Borrower credit has become increasingly important in underwriting student housing loans, and if you are a “mom-and-pop” borrower who is new to the student space, Fannie and Freddie may not be the best option. Both agencies like to see a proven track record in the student housing space. If you are an out-of-state owner, they also like to see a third-party manager with significant student housing experience implemented at the property.
With so much new supply on the horizon, lenders will start taking a closer look at borrowers’ schedules of other real estate owned to ensure that the new supply has not caused the operating performance of other properties to suffer.
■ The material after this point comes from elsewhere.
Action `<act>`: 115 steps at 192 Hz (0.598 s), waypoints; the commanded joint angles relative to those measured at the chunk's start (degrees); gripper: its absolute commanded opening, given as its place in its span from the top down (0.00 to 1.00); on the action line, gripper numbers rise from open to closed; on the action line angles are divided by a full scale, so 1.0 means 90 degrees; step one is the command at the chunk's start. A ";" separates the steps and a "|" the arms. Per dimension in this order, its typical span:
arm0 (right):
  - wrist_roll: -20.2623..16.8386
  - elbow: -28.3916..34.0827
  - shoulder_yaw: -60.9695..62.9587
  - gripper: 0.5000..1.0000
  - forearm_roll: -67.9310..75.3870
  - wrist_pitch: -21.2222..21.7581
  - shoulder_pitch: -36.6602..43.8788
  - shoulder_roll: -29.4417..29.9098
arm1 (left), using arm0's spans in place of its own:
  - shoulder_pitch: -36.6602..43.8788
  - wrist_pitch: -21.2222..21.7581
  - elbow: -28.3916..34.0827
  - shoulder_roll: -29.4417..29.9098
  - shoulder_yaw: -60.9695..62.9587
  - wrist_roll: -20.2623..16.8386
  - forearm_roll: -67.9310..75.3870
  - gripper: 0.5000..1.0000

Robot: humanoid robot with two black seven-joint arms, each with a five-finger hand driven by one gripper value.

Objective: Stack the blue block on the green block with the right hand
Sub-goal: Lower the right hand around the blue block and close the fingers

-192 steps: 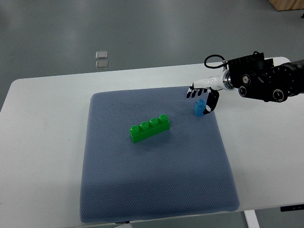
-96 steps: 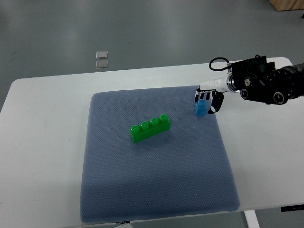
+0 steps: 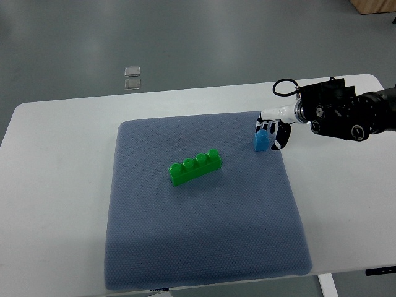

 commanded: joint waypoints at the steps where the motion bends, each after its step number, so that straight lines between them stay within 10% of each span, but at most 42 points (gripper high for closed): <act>1: -0.0010 -0.0002 0.0007 0.53 0.0000 0.0016 0.0007 0.0032 | 0.0000 0.0001 0.0000 0.0000 0.0000 0.0000 -0.0007 0.00; 115: -0.0088 -0.0041 0.0046 0.59 0.0029 0.0065 0.0066 0.0208 | 0.0000 0.0001 0.0000 0.0000 0.0000 0.0000 0.0002 0.00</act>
One of the most critical features to student housing financing is the timing. If you are looking for financing in the spring, lenders will be taking a close look at your pre-leasing to make sure that it is at least as good as last year and at least as good as the market. There were many properties that were strongly pre-leased in spring 2012, but for whatever reason, those high leasing numbers did not prove out in the fall when students started school.
The absolute best time to close a student housing loan is in September or October, after your lender has seen a couple months of rental collections for the new school year at the new rent levels. If you must close a loan before August, it certainly helps if you close it before May. If summer is approaching and you are not 100 percent pre-leased for the coming fall, most lenders will likely tell you to wait it out until September (at the earliest) for funding.
In addition to the normal package of information that Freddie is accustomed to seeing on a new loan quote, it would also like to see a list of every new project scheduled for completion in the coming two years. As lenders, we need to be confident that your project is well positioned within the market to withstand the new supply and continue to grow rents throughout the loan term.
It can be rather daunting to try and figure out the rules and rates from the different capital sources out there, but it’s nice to know you have options. The underwriting, pricing, and process from each of the main student housing capital providers are all different, so it is wise to choose a lender who is very familiar with the student housing product and can guide you through the entire loan process.
Borrowers in this space have had it pretty good for the last 10 years, and as long as the increasing enrollment trends continue and markets don’t get oversaturated with new supply, the good times should continue to roll for the foreseeable future.